In Specific Aim 1, we propose to identify the specialized packaging vertex and characterize the structural changes accompanying packaging. We also found that STIV virions tend to form quasi-crystalline arrays in the cell while procapsids are mostly scattered outside or on the edges of the arrays. We hypothesize that the particles are organized to form viral arrays when packaging the genome. We propose to test the hypothesis by uncoupling capsid assembly and DNA packaging. The model predicts that blocking DNA-packaging will block array formation. Furthermore, we found that viral infection induced pyramid-like protrusions, which have sharply defined facets and apexes. Forming these pyramids requires substantial remodeling of the cellular membrane and destruction of the surface protein layer, leading to insights about this new virus-release mechanism. We will characterize the role of viral protein C92 (a major pyramid protein) in pyramid formation and pyramid-mediated viral release. The proposal will contribute significantly to our understanding of the cell biology of archaeal virus pathogenesis and viruses in the PRD1-Adeno lineage in general.

Public Health Relevance

Viruses cause many human diseases and agricultural loses.

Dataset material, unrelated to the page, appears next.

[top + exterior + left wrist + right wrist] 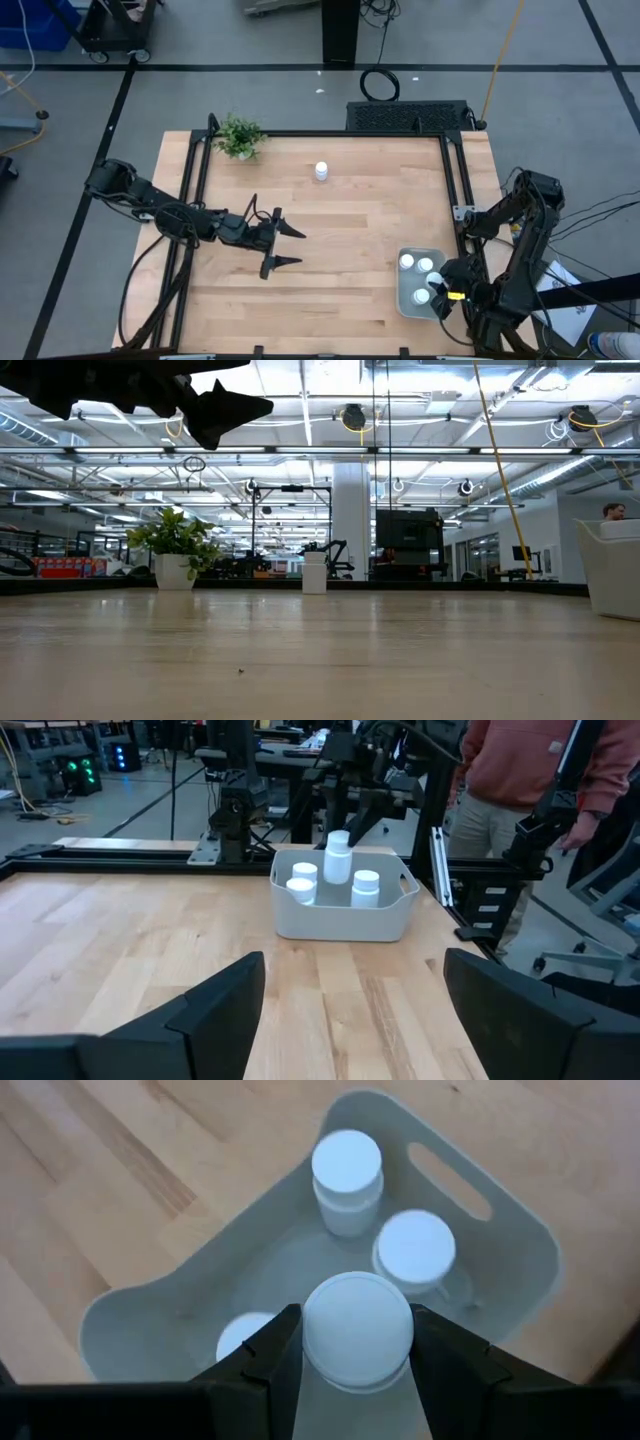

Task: Pick and place pill bottles into a basket
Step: Put the white pill bottle into the gray bin

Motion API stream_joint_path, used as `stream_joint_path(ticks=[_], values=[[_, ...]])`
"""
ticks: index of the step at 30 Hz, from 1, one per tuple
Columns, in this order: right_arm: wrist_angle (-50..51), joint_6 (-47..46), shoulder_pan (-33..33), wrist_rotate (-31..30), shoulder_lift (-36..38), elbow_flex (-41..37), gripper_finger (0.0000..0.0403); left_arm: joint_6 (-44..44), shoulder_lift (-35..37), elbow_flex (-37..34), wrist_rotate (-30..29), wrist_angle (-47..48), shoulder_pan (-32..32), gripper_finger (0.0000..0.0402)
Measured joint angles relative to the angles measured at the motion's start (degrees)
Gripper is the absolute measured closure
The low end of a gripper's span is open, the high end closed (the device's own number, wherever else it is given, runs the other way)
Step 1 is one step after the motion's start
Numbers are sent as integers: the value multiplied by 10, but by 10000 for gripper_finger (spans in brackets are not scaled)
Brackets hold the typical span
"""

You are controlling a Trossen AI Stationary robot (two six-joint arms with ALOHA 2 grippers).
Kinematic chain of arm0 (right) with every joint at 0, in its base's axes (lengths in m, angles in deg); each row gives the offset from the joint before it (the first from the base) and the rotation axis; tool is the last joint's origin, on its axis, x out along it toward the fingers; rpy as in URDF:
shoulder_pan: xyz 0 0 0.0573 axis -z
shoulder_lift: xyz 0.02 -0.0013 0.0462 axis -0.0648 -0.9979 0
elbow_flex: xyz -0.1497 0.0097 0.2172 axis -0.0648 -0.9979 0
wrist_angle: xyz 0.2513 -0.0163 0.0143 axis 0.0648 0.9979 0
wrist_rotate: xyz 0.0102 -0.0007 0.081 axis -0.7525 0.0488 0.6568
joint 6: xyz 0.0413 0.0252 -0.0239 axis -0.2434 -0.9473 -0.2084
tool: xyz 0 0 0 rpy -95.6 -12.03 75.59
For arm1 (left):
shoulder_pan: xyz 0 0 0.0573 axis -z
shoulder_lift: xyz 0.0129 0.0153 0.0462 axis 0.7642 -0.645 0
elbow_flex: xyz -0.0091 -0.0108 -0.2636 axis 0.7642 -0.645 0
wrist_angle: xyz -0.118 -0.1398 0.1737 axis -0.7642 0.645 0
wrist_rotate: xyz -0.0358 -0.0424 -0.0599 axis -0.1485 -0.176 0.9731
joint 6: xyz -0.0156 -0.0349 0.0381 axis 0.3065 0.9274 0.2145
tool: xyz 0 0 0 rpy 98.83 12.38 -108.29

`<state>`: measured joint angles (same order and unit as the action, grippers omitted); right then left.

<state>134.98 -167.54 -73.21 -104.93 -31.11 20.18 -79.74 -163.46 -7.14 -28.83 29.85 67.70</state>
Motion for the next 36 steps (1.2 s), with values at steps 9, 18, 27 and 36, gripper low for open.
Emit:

To understand how viruses replicate and hijack hosts, it is important to follow viral events in vivo and characterize viral-host interactions involved in various steps of viral life cycle. The proposal will contribute significantly to our understanding of the cell biology of Sulfolobus turreted icosahedral virus infection and viruses in the PRD1-Adeno lineage in general.

National Institute of Health (NIH)
National Institute of General Medical Sciences (NIGMS)
Career Transition Award (K99)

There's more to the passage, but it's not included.